Work to be completed: Your answer should be the lines below from the one holding "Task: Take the" through the one holding "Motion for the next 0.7", copied exactly and with nothing else.
□ □ □ □
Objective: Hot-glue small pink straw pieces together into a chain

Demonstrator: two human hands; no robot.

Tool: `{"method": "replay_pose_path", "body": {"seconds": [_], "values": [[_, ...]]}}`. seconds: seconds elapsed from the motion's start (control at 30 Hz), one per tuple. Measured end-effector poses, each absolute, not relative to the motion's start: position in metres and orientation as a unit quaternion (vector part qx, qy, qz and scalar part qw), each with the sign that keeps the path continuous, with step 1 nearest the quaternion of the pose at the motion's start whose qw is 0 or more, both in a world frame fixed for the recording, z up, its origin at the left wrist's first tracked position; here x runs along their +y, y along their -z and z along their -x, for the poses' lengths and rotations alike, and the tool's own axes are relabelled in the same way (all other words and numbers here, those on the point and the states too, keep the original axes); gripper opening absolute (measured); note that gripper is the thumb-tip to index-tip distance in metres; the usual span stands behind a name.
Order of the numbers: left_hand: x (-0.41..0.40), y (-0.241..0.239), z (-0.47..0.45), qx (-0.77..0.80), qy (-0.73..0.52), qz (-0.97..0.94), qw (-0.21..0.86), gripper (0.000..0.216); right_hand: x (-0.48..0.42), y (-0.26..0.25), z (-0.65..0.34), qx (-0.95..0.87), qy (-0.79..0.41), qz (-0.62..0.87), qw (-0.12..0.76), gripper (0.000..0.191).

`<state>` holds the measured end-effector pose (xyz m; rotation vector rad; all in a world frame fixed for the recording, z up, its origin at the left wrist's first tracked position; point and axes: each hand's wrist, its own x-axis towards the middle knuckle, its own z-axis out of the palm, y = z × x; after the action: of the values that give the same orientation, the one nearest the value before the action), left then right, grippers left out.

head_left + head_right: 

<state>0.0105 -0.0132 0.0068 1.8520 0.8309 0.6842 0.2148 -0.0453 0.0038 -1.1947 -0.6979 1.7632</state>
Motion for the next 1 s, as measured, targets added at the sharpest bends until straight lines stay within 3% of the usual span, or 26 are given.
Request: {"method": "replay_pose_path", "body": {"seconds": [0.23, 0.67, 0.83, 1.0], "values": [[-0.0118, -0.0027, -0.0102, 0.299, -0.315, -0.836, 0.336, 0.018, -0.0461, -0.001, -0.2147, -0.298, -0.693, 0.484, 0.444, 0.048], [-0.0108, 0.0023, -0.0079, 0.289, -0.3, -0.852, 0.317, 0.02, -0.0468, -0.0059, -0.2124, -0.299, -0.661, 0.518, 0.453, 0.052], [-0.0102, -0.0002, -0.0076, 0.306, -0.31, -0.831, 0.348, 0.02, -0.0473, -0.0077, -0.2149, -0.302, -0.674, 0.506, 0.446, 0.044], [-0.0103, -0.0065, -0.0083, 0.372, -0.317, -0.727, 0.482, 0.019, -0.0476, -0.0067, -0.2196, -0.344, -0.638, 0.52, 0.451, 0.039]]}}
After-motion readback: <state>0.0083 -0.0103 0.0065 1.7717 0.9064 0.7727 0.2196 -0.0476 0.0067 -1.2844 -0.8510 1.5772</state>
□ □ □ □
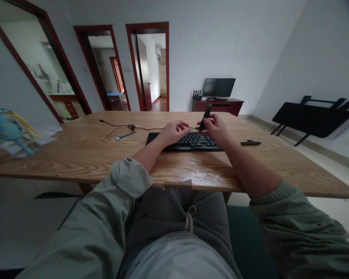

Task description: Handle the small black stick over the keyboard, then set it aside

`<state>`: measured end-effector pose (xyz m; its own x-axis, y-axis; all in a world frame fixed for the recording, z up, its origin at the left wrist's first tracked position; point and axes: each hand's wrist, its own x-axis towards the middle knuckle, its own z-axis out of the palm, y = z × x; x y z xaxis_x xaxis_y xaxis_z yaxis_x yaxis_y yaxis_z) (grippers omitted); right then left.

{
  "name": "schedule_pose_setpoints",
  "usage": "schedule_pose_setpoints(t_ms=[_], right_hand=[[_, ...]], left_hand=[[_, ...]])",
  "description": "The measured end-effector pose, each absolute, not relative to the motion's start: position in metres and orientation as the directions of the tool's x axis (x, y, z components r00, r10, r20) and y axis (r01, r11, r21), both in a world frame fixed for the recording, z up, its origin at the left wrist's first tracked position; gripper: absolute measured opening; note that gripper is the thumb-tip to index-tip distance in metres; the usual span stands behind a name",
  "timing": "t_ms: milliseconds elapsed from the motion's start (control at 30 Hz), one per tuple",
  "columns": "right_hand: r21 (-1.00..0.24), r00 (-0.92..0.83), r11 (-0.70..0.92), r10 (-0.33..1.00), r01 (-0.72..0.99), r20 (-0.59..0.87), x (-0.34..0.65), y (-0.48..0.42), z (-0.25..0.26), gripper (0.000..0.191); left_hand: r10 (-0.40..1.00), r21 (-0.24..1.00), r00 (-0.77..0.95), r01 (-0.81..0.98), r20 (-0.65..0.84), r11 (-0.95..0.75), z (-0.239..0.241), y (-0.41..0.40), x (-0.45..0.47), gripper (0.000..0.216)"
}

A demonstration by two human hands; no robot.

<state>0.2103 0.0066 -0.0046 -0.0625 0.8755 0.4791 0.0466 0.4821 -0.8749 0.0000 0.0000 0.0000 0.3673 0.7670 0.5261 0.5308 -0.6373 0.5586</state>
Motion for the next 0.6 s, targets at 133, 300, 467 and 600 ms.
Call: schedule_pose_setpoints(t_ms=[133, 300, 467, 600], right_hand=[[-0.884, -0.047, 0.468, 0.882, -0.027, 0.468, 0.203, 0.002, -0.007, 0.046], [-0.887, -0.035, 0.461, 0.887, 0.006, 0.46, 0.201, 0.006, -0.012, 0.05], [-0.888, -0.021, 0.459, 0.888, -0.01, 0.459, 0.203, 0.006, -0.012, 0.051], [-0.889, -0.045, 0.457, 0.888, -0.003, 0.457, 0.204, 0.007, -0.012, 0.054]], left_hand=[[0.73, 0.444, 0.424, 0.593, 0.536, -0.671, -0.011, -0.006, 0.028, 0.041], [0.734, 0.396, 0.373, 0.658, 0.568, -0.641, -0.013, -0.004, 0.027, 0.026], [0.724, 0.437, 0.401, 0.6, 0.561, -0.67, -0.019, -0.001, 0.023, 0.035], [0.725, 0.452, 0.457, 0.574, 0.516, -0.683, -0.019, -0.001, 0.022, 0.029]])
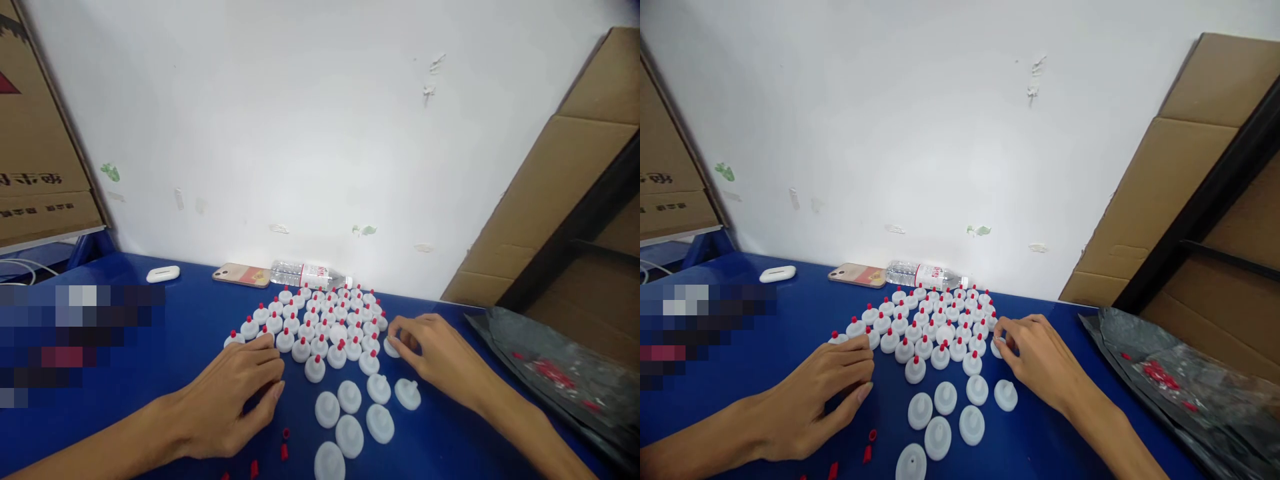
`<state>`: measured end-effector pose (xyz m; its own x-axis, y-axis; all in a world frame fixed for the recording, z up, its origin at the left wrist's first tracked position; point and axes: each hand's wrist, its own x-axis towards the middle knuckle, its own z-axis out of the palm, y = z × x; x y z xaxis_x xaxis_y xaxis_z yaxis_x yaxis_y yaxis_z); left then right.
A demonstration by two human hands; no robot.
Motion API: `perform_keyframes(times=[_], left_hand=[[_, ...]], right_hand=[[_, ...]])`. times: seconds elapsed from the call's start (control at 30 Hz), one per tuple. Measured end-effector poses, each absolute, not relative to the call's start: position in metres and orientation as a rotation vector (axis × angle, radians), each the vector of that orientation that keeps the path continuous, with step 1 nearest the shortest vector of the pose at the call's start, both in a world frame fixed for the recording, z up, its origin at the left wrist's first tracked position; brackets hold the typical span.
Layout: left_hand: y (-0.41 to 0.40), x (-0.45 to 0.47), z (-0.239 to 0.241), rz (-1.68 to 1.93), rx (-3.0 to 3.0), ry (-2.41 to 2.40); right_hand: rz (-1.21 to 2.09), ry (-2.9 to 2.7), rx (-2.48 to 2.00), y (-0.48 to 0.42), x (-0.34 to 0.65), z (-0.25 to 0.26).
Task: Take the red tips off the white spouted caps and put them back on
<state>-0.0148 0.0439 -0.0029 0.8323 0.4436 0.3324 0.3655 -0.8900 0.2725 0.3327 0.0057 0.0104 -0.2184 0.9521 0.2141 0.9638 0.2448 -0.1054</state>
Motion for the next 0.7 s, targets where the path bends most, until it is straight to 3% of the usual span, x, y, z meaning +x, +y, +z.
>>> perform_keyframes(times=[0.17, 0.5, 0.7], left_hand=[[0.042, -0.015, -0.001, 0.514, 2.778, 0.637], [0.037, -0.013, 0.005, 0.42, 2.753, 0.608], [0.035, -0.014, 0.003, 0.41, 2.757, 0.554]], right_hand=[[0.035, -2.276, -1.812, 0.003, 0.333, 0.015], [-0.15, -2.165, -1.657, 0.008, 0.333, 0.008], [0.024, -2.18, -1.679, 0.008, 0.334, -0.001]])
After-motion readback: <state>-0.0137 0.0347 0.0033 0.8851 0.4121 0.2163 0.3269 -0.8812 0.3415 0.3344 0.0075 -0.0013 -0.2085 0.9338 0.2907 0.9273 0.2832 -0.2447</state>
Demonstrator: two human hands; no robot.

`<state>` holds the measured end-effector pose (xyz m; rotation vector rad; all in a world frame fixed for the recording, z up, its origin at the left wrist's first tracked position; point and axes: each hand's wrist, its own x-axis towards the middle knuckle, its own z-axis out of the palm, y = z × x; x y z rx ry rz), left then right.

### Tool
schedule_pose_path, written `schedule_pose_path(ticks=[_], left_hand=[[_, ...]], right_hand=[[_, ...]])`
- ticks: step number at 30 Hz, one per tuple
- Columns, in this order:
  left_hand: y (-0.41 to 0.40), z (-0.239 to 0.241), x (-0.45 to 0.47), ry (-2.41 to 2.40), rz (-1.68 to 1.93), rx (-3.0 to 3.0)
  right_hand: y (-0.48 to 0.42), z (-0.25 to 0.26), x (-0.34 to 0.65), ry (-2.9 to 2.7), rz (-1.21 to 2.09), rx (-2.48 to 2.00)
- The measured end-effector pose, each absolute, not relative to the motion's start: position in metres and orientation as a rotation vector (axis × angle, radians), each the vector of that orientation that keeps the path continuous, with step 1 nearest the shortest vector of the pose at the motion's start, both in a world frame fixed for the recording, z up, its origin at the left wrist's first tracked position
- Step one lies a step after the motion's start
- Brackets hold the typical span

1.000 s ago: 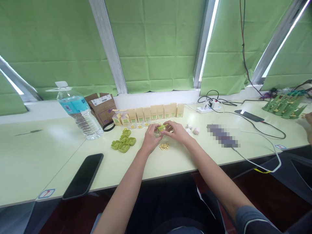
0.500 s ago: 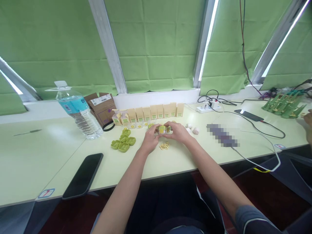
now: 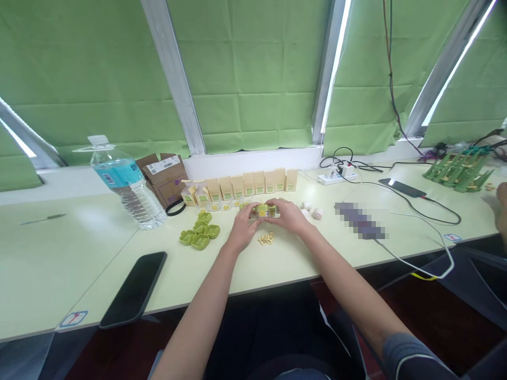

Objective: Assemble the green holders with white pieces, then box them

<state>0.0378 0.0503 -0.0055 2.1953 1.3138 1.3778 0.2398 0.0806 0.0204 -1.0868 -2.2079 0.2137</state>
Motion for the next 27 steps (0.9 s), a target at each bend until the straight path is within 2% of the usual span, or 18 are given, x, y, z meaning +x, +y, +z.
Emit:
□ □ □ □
Reply to the exercise:
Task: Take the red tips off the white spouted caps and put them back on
<state>-0.0148 0.0439 -0.0029 0.8323 0.4436 0.3324 0.3655 -0.8900 0.2725 0.3327 0.0057 0.0104 -0.2184 0.9521 0.2141 0.9638 0.2448 -0.1054</state>
Motion for the next 0.7 s, targets where the path bends most, until it is straight to 3% of the usual span, x, y, z meaning +x, +y, +z.

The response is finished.